Clem Sunter

'Dear Mr Cele...'

2009-08-06 10:25

Dear Mr Cele,

I wish to place on record my full support for you in your new job. Being top cop is the most important job in South Africa because crime defines our lives in this beautiful country.

For those of us who are rich enough to afford it, we build high walls around our houses, put electric fences on top, have 24-hour security in the streets outside as well as patrolling vehicles, install panic alarms inside our houses and check our rear-view mirrors before driving into the gate in case a would-be hijacker is following us.

We live in a permanent state of fear. When a loved one does not answer the cellphone when he or she should, we immediately play the worst-case scenario that a violent crime has been committed. Hardly a day goes by without some atrocious act of violence being reported in the newspaper or on the radio station. Many of our children have left the country because they want the freedom that goes with living in a relatively crime-free society.

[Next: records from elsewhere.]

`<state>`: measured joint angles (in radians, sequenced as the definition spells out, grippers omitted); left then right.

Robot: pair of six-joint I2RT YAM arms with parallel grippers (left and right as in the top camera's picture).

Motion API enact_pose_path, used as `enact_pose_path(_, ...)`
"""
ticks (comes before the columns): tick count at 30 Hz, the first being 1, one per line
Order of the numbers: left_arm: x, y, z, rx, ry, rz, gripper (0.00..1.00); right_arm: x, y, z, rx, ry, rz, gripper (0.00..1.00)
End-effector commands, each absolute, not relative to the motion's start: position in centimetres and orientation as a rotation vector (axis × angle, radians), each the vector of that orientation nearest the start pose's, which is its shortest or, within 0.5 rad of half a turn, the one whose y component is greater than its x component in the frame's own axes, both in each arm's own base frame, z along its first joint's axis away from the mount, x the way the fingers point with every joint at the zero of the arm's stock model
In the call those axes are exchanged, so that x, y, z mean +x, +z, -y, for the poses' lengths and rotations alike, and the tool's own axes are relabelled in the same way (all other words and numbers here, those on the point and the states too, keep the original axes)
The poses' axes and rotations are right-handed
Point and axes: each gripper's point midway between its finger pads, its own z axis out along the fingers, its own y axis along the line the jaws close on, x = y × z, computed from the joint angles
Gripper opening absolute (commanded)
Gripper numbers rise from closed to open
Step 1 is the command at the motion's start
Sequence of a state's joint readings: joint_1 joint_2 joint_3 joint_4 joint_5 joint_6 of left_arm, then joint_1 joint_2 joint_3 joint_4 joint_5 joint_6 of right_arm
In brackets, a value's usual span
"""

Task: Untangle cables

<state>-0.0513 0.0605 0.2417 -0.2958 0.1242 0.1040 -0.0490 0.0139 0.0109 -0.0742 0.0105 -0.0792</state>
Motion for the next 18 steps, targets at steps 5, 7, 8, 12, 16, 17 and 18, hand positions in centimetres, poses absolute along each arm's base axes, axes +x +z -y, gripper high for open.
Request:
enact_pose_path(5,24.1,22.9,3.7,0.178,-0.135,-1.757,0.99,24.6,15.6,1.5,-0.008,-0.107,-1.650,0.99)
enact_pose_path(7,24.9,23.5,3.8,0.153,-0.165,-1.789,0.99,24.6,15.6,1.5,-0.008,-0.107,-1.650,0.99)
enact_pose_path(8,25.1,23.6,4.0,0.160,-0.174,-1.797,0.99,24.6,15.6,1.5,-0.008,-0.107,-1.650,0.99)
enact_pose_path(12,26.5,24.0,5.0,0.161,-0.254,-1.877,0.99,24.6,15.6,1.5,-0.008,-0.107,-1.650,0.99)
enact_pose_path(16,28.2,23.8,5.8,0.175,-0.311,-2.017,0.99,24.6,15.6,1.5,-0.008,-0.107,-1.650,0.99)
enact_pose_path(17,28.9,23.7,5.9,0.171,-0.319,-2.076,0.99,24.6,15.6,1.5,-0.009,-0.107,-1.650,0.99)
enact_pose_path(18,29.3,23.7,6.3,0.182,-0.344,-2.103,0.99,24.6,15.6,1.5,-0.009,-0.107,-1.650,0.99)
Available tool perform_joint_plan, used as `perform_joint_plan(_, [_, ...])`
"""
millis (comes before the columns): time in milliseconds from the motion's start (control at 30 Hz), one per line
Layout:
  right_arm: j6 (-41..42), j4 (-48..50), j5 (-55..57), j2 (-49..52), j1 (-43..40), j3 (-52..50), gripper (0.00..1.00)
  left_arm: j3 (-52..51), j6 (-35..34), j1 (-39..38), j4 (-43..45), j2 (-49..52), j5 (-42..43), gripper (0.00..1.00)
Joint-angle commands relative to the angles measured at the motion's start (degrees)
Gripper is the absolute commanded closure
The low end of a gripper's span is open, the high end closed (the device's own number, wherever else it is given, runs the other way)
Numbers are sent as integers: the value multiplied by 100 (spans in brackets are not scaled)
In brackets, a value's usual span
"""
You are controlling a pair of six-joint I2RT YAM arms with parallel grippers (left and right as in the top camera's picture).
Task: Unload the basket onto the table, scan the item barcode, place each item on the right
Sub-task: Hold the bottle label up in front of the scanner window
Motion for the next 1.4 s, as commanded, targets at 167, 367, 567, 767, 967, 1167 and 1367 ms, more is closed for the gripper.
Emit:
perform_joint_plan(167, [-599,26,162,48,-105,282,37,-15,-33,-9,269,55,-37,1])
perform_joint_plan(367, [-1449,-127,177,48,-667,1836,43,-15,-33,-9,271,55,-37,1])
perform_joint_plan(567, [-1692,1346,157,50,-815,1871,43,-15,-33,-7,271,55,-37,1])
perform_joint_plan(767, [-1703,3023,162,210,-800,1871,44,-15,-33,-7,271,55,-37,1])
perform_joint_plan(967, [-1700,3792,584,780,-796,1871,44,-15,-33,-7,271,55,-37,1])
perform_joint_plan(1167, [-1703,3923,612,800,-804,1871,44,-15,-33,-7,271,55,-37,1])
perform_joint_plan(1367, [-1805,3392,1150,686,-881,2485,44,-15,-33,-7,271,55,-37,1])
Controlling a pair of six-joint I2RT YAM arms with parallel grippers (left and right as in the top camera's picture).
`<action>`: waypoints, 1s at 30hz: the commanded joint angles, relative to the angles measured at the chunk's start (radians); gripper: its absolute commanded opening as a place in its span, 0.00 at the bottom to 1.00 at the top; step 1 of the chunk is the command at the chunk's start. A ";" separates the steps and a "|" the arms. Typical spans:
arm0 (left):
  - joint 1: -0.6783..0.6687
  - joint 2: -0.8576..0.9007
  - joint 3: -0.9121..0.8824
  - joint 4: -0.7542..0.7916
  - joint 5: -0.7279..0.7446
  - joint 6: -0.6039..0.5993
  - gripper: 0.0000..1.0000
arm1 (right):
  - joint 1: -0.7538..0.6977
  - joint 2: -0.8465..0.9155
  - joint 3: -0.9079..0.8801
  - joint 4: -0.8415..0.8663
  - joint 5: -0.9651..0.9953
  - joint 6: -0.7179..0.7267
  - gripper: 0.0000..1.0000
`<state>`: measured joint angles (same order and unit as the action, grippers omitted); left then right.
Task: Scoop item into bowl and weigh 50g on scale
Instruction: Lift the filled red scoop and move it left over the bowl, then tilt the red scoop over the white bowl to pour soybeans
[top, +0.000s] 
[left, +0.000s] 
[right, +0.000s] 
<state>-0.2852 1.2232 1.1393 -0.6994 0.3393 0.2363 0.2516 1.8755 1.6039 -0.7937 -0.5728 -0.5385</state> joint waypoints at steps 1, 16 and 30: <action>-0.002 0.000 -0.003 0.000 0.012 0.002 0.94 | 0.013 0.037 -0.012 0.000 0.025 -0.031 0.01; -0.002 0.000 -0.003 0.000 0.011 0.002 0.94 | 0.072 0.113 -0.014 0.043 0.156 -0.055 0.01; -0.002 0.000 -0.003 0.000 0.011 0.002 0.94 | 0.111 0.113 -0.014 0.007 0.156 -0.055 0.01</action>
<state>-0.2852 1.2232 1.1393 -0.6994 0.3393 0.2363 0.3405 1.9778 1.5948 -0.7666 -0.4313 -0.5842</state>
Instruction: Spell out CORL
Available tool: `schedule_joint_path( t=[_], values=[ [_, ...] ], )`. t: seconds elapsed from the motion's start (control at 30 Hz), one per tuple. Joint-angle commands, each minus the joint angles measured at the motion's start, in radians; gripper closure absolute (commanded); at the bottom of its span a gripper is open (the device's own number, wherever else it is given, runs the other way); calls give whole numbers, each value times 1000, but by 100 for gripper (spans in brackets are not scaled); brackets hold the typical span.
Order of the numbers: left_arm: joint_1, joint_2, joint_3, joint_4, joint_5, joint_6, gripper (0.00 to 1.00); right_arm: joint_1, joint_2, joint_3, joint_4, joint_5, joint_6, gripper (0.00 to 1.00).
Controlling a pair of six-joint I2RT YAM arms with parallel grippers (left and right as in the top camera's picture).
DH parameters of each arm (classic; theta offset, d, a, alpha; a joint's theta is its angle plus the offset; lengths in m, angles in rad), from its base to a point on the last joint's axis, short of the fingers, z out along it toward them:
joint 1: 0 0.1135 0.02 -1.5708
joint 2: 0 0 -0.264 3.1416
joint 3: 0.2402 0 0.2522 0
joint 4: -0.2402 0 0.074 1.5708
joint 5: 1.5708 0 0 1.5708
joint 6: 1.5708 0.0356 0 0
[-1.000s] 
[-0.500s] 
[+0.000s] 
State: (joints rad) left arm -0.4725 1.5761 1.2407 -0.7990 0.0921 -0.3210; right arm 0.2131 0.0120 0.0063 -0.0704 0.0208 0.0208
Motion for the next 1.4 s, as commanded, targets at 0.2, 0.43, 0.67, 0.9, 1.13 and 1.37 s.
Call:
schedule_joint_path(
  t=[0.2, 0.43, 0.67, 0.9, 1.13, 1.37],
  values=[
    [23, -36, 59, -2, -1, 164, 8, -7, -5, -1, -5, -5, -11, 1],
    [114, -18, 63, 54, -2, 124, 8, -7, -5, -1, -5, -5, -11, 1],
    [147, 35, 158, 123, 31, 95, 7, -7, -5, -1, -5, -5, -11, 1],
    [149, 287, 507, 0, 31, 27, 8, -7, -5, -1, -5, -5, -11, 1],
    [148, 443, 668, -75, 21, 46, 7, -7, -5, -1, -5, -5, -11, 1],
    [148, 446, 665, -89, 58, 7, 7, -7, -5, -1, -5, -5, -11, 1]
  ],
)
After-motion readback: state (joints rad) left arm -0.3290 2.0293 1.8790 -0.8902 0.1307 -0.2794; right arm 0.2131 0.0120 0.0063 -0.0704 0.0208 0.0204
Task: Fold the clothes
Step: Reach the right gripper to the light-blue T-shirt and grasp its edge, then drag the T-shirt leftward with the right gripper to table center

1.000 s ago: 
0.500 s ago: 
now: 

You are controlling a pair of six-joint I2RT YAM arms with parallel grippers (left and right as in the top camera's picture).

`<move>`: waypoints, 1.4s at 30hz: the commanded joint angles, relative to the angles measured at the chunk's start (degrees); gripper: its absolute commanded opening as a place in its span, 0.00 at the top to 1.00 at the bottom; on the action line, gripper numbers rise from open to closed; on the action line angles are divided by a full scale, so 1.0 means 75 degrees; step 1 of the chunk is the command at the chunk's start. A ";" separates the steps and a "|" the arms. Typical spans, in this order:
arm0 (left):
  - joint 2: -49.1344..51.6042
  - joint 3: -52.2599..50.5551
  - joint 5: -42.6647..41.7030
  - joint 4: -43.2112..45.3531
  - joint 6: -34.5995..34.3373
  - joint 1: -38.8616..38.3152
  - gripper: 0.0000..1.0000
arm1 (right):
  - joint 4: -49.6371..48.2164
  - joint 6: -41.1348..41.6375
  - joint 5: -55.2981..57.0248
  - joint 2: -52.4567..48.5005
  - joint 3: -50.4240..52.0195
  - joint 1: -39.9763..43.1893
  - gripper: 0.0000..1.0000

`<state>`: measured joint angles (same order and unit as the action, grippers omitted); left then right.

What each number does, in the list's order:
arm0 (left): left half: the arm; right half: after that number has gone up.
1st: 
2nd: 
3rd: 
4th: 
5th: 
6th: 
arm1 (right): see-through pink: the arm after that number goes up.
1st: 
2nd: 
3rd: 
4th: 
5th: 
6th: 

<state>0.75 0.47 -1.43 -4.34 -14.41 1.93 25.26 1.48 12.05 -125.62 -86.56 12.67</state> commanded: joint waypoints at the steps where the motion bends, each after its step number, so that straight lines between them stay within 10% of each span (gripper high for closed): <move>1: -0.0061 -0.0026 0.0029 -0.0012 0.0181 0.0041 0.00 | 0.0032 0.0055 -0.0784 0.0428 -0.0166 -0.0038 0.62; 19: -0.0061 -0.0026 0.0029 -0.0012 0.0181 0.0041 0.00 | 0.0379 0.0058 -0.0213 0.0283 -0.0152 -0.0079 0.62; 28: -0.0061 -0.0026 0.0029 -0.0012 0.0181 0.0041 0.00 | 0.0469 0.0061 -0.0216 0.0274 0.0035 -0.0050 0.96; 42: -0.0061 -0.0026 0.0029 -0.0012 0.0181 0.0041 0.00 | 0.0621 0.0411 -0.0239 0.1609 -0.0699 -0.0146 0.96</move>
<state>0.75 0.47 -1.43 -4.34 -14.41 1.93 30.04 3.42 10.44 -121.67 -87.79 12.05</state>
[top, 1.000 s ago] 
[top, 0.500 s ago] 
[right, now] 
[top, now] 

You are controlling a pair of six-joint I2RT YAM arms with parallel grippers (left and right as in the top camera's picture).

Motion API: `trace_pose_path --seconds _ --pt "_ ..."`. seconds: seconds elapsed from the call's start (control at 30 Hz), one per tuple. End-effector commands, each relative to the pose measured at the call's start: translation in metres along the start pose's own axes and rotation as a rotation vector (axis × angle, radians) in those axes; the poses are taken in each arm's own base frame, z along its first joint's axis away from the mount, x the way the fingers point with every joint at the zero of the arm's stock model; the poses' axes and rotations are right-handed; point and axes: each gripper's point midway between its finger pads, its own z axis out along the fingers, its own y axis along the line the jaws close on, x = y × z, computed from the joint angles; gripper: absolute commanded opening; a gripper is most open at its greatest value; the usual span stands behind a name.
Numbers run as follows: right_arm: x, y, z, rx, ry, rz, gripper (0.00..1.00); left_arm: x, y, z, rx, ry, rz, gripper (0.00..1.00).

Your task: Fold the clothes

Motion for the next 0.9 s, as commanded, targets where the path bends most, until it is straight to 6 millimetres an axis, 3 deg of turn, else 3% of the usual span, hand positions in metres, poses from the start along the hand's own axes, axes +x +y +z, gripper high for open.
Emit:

But it's not just us who are privileged enough to protect ourselves and take evasive action. I am thinking too of all those decent, hardworking fellow citizens who are not so fortunate and who merely want to give their children better opportunities in life than they ever had as parents. Their lives are also marred by crime. They are just as entitled to a normal life where peace of mind replaces fear.

I just want to share the wisdom of two prominent people with whom I had the pleasure of sharing the platform in recent years. The first is Rabbi Goldstein, the Chief Rabbi of South Africa. We were both talking at a general meeting of the Jewish community held in Johannesburg the other night. He said that if violent crime could be reduced significantly in South Africa, everything else will automatically improve. I totally agree with him. The change of heart among ordinary people would be enormous. They would feel released and want to make a positive contribution to society.

The second person is Rudy Giuliani who was visiting South Africa to promote his book Leadership. I opened and closed his session at Gallagher Estates and had lunch with him afterwards. I asked him what his biggest contribution to New York was as mayor besides his role after 9/11. He said without doubt his achievement of reducing crime in New York to levels last seen in the late 1940s.

He said one of the principal reasons was the introduction of the CompStat real-time police intelligence computer system, the brainchild of William Bratton. He used it to measure the relative performance of different police precincts in combating crime. He would reward the chiefs who were doing well and fire the chiefs who had done badly. I believe that 80% of the performance of any police station in South Africa is attributable to the quality of its leader.

So best of luck and may the fox be with you.